[Work to complete]: Line by line, restate the material exactly.

[Recorded information]:
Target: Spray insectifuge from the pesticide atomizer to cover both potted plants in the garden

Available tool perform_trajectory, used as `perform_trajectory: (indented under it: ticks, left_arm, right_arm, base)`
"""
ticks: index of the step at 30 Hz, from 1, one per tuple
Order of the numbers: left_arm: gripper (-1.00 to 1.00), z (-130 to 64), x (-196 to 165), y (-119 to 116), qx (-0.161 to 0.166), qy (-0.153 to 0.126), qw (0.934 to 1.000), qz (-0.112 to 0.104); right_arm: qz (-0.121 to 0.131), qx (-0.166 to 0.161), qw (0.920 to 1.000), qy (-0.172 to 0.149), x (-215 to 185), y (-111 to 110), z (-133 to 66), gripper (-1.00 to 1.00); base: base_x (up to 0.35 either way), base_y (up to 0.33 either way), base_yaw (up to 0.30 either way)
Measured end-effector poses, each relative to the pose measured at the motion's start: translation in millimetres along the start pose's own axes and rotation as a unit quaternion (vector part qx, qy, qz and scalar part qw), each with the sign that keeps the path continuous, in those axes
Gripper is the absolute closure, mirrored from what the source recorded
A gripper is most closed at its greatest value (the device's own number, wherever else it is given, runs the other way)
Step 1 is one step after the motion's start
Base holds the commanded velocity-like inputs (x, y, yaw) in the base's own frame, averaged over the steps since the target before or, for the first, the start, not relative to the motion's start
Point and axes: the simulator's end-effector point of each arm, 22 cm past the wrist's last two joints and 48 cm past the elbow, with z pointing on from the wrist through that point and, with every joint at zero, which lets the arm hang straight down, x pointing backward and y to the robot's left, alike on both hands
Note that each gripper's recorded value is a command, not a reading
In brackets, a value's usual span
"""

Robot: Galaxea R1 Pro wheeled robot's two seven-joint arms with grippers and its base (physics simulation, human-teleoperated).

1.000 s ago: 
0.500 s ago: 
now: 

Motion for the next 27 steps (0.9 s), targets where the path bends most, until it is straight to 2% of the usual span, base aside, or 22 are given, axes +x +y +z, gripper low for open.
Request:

[Solution to the problem]:
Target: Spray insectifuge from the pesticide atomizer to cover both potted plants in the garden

Available tool perform_trajectory, used as `perform_trajectory: (indented under it: ticks, left_arm, right_arm, base)`
"""
ticks: index of the step at 30 Hz, from 1, one per tuple
Order of the numbers: left_arm: gripper (-1.00 to 1.00), z (-130 to 64), x (-196 to 165), y (-119 to 116), qx (-0.161 to 0.166), qy (-0.153 to 0.126), qw (0.934 to 1.000), qz (-0.112 to 0.104); right_arm: qz (-0.121 to 0.131), qx (-0.166 to 0.161), qw (0.920 to 1.000), qy (-0.172 to 0.149), x (-215 to 185), y (-111 to 110), z (-133 to 66), gripper (-1.00 to 1.00); base: base_x (up to 0.35 either way), base_y (up to 0.33 either way), base_yaw (up to 0.30 either way)
Measured end-effector poses, each relative to the pose measured at the motion's start: translation in millimetres along the start pose's own axes and rotation as a unit quaternion (vector part qx, qy, qz and scalar part qw), each with the sign that keeps the path continuous, in those axes
Gripper is the absolute closure, mirrored from what the source recorded
A gripper is most closed at its greatest value (the device's own number, wherever else it is given, runs the other way)
Step 1 is one step after the motion's start
Base holds the commanded velocity-like inputs (x, y, yaw) in the base's own frame, averaged over the steps since the target before or, for the first, the start, not relative to the motion's start
Point and axes: the simulator's end-effector point of each arm, 22 cm past the wrist's last two joints and 48 cm past the elbow, with z pointing on from the wrist through that point and, with every joint at zero, which lets the arm hang straight down, x pointing backward and y to the robot's left, alike on both hands
Note that each gripper's recorded value is a command, not a reading
In brackets, a value's usual span
"""

Robot: Galaxea R1 Pro wheeled robot's two seven-joint arms with grippers and its base (physics simulation, human-teleoperated).

1.000 s ago: 
0.500 s ago: 
now: 

Motion for the next 27 steps (0.9 s), targets where the path bends most, until it is straight to 2% of the usual span, base aside, or 22 are given, axes +x +y +z, gripper low for open.
Request:

No further work remains on this exercise.